Chris Roberts of One World told the FBI he had hacked into a plane’s Thrust Management Computer while on flight and caused it to change course.
Roberts was removed from a flight from Chicago to Syracuse after making a Tweet that indicated he might hack into the plane’s network. Upon landing, two FBI agents and security officers escorted Roberts from the plane and seized two laptop computers along with numerous hard drives and USB sticks. The agents did not have a warrant when they seized the devices, but told Roberts that one was pending.
Roberts had told WIRED that he breached in-flight networks about 15 times during flights, but had not gone beyond observing data traffic.
He also said he accessed networks through the Seat Electronic Boxes, or SEB, which are installed two to a row on each side of the aisle under passenger seats, on certain planes.
Roberts began investigating aviation security about six years ago after he and a research colleague accessed publicly available flight manuals and wiring diagrams for various planes. The documents showed how in-flight entertainment systems on certain planes were connected to the passenger satellite phone network, which included functions for operating some cabin control systems.
“We were within the fuel balancing system and the thrust control system,” Roberts said. “We watched the packets and data going across the network to see where it was going.”

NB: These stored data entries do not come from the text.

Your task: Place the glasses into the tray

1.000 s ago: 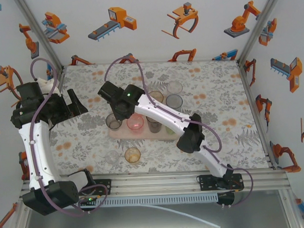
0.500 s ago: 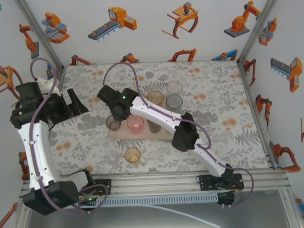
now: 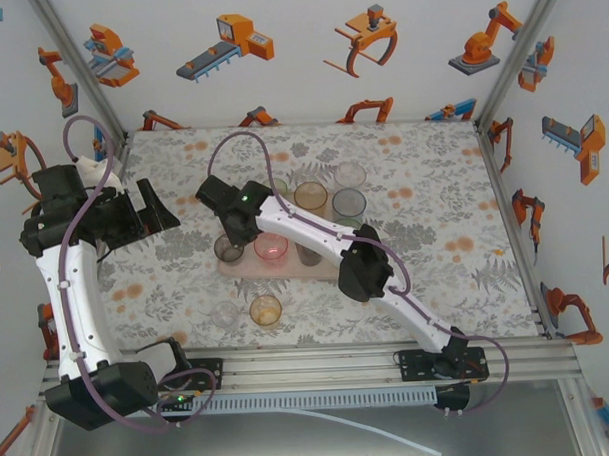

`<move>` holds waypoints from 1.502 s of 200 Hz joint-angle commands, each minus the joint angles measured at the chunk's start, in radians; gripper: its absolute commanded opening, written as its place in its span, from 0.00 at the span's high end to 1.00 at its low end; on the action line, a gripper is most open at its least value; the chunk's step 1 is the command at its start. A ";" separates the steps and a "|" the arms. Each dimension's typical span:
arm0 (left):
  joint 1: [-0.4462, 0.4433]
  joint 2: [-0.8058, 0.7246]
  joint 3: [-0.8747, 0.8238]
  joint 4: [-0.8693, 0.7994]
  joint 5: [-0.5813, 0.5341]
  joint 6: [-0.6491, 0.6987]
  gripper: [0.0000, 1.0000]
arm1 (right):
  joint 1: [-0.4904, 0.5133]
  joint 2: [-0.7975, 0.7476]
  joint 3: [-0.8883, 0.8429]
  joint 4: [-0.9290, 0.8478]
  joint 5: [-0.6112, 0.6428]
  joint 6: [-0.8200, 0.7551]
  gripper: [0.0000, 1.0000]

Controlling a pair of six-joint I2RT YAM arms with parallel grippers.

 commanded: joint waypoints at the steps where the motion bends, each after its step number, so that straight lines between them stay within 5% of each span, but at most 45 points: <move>1: 0.006 0.001 0.025 -0.023 0.031 0.026 0.03 | -0.006 0.011 0.041 0.007 -0.013 -0.007 1.00; 300: 0.006 -0.017 0.001 -0.016 0.036 0.020 0.03 | -0.006 0.043 0.078 -0.054 -0.064 -0.012 0.91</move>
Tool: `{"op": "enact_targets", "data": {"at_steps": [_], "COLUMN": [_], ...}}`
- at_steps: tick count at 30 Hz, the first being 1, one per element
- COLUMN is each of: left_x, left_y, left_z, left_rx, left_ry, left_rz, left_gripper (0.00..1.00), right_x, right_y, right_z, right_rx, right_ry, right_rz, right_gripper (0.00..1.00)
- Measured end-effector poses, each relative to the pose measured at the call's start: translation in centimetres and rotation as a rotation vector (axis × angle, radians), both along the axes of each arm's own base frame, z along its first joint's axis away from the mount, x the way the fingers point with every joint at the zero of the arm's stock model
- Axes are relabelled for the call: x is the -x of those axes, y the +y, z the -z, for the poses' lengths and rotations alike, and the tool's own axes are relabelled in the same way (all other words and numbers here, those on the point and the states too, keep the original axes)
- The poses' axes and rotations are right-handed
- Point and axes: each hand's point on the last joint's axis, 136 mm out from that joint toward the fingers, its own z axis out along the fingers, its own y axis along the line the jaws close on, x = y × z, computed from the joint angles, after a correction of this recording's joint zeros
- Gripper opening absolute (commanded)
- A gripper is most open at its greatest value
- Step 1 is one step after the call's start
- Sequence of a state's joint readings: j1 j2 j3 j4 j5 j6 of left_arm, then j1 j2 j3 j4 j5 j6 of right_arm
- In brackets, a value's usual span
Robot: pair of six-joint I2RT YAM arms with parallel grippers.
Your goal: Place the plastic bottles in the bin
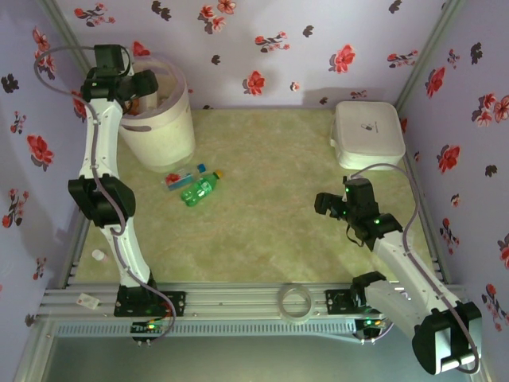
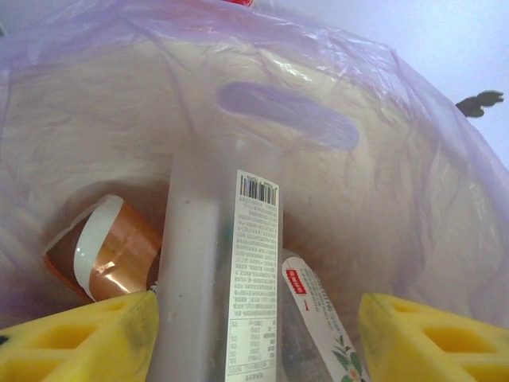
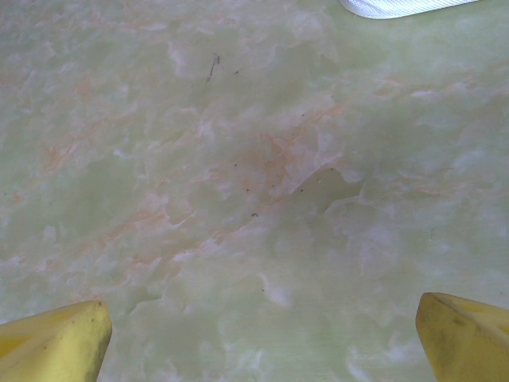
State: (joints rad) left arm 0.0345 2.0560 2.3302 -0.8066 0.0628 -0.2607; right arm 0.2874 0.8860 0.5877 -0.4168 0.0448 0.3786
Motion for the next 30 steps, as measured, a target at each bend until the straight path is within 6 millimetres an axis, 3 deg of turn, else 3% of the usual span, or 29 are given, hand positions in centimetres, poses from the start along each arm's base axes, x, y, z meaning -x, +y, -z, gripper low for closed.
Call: {"op": "enact_targets", "data": {"at_steps": [3, 6, 13, 16, 20, 25, 30], "left_x": [-0.1, -0.3, -1.0, -1.3, -1.2, -1.0, -0.5], "left_y": [0.0, 0.0, -0.6, -0.8, -0.8, -1.0, -0.8], "left_z": [0.0, 0.6, 4.7, 5.1, 4.9, 3.7, -0.5], "left_rx": [0.007, 0.012, 0.004, -0.005, -0.014, -0.028, -0.061], "left_ry": [-0.001, 0.010, 0.101, 0.103, 0.104, 0.090, -0.001], "left_rz": [-0.005, -0.008, 0.012, 0.023, 0.030, 0.046, 0.046], "left_gripper": [0.50, 0.50, 0.45, 0.44, 0.47, 0.65, 0.72], "right_x": [0.0, 0.0, 0.0, 0.0, 0.0, 0.2, 0.4], "right_y": [0.0, 0.0, 0.0, 0.0, 0.0, -0.1, -0.1], "right_z": [-0.1, -0.2, -0.2, -0.2, -0.3, -0.5, -0.5], "right_rx": [-0.001, -0.001, -0.002, -0.002, -0.003, -0.004, -0.003], "right_ry": [-0.003, -0.006, -0.008, -0.007, -0.010, -0.016, -0.014], "right_rz": [0.000, 0.000, 0.000, 0.000, 0.000, 0.000, 0.000], "right_gripper": [0.99, 0.99, 0.99, 0.99, 0.99, 0.99, 0.99]}}
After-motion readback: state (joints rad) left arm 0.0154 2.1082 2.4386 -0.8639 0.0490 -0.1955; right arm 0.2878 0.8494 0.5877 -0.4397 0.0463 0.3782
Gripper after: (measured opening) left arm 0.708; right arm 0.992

While on board a flight from Denver to Chicago on April 15, Roberts Tweeted, “Find myself on a 737/800, let’s see Box-IFE-ICE-SATCOM, Shall we start playing with EICAS messages? ‘PASS OXYGEN ON’ Anyone?”
An FBI agent later examined that Denver-to-Chicago plane after it landed in another city and discovered the SEBs under the seats where Roberts had been sitting was possibly tampered with.
“The outer cover of the box was open approximately 1/2 inch and one of the retaining screws was not seated and was exposed,” Hurley wrote in his affidavit.
After that flight, Roberts was found to be carrying thumb drives containing malware as well as schematics for the wiring systems of a number of airplane models.
The FBI concluded Roberts “had the ability and the willingness to use the equipment then with him to access or attempt to access the IFE and possibly the flight control systems on any aircraft equipped with an IFE systems, and that it would endanger public safety to allow him to leave the Syracuse airport that evening with that equipment.”